Angela Hewitt's Haydn and Handel
Handel / Haydn, A. Hewitt (released on September 8, 2009) Hyperion CDA67736 | 67'25" |
What it reveals is an approach that is not as scholarly as you might expect from Hewitt: in it she notes that the Bärenreiter edition records a different conclusion to the G major chaconne recorded here (HWV 435). Preferring the edition she learned in her youth, she chooses to play it instead, and well she should. As she also notes, Trevor Pinnock plays the critical edition in his recording: she is aware of the research and the differences of the editions, and she is not presenting her recording as anything but what she likes to play. She also seems to have no trouble making other changes, adding octaves to the left hand in places to give a fuller sound, for example.
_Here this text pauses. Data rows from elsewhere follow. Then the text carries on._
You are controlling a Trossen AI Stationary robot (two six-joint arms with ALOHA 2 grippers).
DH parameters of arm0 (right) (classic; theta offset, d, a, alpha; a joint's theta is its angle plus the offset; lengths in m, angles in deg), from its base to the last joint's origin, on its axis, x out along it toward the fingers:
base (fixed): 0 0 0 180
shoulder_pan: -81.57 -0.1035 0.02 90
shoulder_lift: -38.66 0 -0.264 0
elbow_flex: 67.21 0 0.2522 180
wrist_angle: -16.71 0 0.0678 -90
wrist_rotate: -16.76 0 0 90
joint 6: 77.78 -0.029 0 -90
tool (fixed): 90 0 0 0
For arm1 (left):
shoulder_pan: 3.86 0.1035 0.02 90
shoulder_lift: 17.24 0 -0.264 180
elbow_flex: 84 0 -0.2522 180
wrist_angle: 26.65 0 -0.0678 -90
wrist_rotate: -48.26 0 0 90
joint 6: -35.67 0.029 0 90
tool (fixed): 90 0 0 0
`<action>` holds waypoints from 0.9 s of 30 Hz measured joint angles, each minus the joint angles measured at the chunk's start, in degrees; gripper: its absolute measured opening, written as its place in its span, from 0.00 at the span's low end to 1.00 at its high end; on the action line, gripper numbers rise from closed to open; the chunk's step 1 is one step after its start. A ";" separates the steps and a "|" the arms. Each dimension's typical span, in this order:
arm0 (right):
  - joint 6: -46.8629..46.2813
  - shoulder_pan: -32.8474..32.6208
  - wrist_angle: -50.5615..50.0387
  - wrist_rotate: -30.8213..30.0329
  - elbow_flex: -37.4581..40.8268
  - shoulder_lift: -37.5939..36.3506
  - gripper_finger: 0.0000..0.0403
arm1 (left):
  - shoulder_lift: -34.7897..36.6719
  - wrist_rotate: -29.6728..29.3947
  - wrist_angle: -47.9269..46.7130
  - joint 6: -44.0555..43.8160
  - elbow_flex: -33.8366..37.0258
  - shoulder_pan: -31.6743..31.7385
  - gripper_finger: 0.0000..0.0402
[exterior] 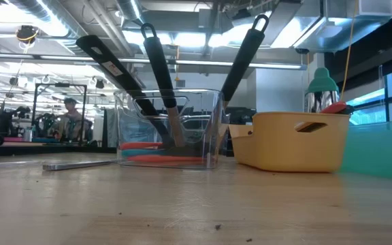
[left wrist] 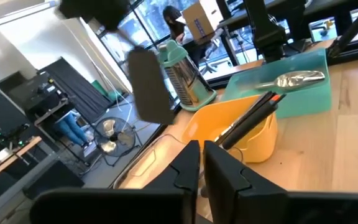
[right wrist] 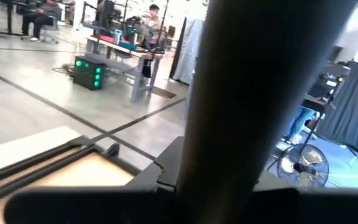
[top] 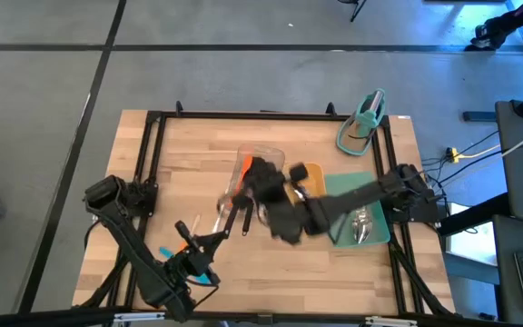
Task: Pick & Place Kitchen Items
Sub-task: Put the black spatula into the transparent bin
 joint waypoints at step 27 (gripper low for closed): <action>-96.68 -4.57 -90.99 -3.59 0.02 0.04 0.14 | 0.00 2.96 0.22 -0.18 0.00 6.89 0.02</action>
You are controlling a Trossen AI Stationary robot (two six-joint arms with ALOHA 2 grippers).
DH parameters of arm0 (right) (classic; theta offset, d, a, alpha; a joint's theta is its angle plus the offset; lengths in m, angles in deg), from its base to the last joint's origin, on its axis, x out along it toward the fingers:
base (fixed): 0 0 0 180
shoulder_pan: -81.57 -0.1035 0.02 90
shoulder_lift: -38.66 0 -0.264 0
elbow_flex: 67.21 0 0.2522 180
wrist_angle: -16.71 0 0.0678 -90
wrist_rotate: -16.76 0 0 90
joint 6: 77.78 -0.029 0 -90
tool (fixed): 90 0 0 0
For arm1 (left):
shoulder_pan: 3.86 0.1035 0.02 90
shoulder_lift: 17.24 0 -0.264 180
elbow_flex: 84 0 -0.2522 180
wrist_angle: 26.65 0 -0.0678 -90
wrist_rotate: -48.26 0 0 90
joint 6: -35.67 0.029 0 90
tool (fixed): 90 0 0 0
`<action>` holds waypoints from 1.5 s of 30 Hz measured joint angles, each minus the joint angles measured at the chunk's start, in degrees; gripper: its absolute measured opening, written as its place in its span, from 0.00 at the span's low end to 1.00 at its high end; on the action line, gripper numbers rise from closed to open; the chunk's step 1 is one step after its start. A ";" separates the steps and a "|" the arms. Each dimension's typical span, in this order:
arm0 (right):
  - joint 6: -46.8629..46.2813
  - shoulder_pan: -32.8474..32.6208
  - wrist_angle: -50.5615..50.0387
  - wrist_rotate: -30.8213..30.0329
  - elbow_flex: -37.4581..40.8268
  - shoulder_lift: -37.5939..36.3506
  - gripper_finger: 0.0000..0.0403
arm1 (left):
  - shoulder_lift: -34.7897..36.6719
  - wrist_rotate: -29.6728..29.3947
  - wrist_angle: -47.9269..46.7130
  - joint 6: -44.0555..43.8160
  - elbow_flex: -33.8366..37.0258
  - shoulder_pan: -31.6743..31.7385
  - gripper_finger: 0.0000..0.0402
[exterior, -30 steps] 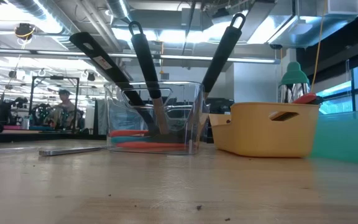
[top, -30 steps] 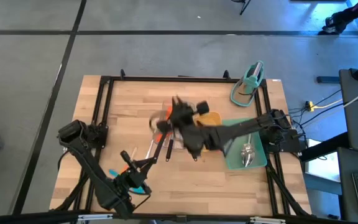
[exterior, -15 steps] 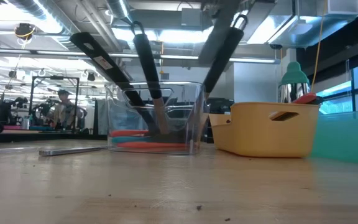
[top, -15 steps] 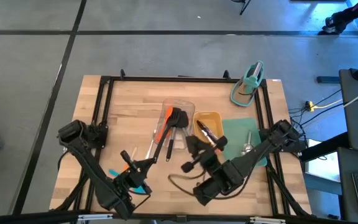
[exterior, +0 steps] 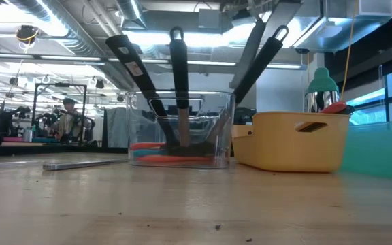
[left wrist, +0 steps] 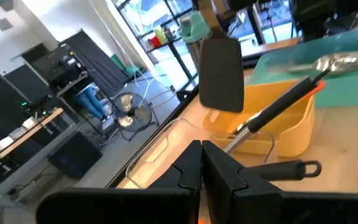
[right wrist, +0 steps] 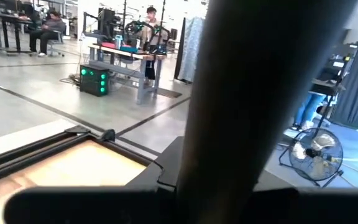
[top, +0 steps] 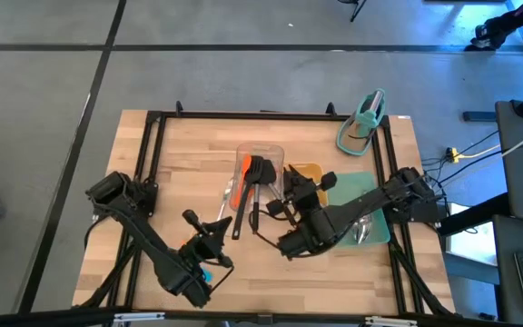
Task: Pick & Place Kitchen Items
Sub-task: Put the black spatula into the transparent bin
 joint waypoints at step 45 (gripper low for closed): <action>20.30 -5.17 7.38 -0.08 -11.21 -14.06 0.14 | 0.00 0.37 1.31 5.28 -0.02 -1.00 0.02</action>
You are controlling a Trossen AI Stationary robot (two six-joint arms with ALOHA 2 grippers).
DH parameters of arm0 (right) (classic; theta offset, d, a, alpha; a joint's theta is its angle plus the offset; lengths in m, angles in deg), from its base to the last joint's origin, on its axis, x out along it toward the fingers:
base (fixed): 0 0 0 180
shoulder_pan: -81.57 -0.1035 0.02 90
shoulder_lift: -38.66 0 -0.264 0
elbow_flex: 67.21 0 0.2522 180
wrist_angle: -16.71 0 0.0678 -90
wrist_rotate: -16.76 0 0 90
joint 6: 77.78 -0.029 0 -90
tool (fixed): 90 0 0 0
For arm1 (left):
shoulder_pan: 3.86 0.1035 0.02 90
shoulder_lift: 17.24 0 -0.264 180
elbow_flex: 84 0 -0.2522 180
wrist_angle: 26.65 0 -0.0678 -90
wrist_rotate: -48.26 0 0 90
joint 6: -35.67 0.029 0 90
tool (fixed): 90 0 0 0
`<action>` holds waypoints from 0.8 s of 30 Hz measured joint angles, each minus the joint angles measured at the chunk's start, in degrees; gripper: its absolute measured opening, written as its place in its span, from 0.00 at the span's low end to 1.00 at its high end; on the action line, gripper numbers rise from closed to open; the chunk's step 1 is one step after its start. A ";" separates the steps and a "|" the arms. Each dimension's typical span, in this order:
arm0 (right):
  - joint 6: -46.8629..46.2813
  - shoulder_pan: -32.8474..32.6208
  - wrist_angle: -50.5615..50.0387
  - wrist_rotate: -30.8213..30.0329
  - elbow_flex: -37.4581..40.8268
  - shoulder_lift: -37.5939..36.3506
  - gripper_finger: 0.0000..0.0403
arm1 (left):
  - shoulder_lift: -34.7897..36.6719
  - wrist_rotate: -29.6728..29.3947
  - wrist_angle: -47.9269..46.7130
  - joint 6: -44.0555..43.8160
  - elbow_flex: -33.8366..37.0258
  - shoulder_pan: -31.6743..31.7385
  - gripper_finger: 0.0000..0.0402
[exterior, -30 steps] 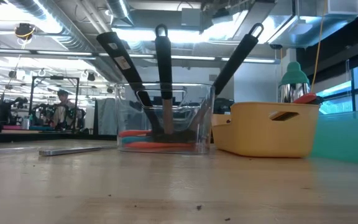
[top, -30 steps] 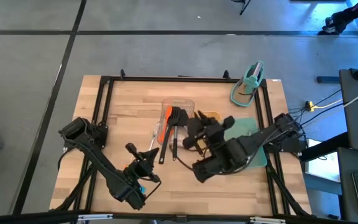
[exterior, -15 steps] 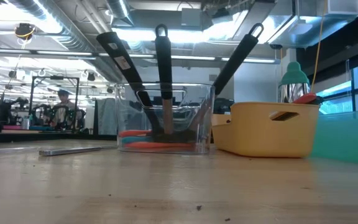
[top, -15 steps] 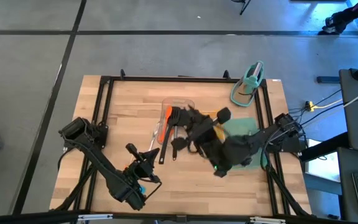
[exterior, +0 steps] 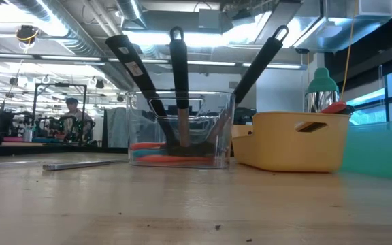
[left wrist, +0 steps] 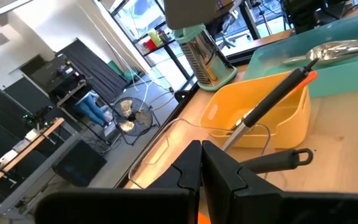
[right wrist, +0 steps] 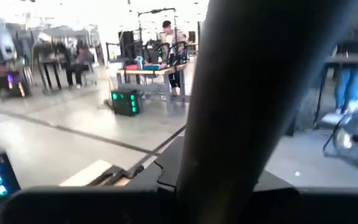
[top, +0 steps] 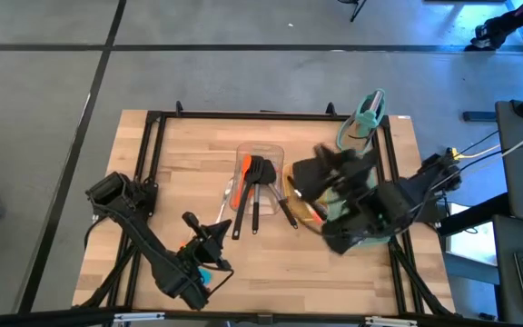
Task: Pick & Place Kitchen Items
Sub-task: Put the black spatula into the transparent bin
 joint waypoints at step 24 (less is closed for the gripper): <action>110.90 -1.05 96.93 -0.25 0.89 3.25 0.14 | 0.00 0.61 0.15 0.02 -0.02 0.21 0.02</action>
Hewitt's Haydn is no less pleasing, with the filigree runs in the F minor variations, played so memorably by Alfred Brendel at his Washington farewell recital, light as a Rococo feather. Yes, I would still rather have my Haydn on a fortepiano, as heard from Kristian Bezuidenhout at the Library of Congress a couple years ago, but nothing wrong with hearing the sonatas from more pianists (a disc from Rafał Blechacz was the most recent example of the sonata recorded by Hewitt, no. 52).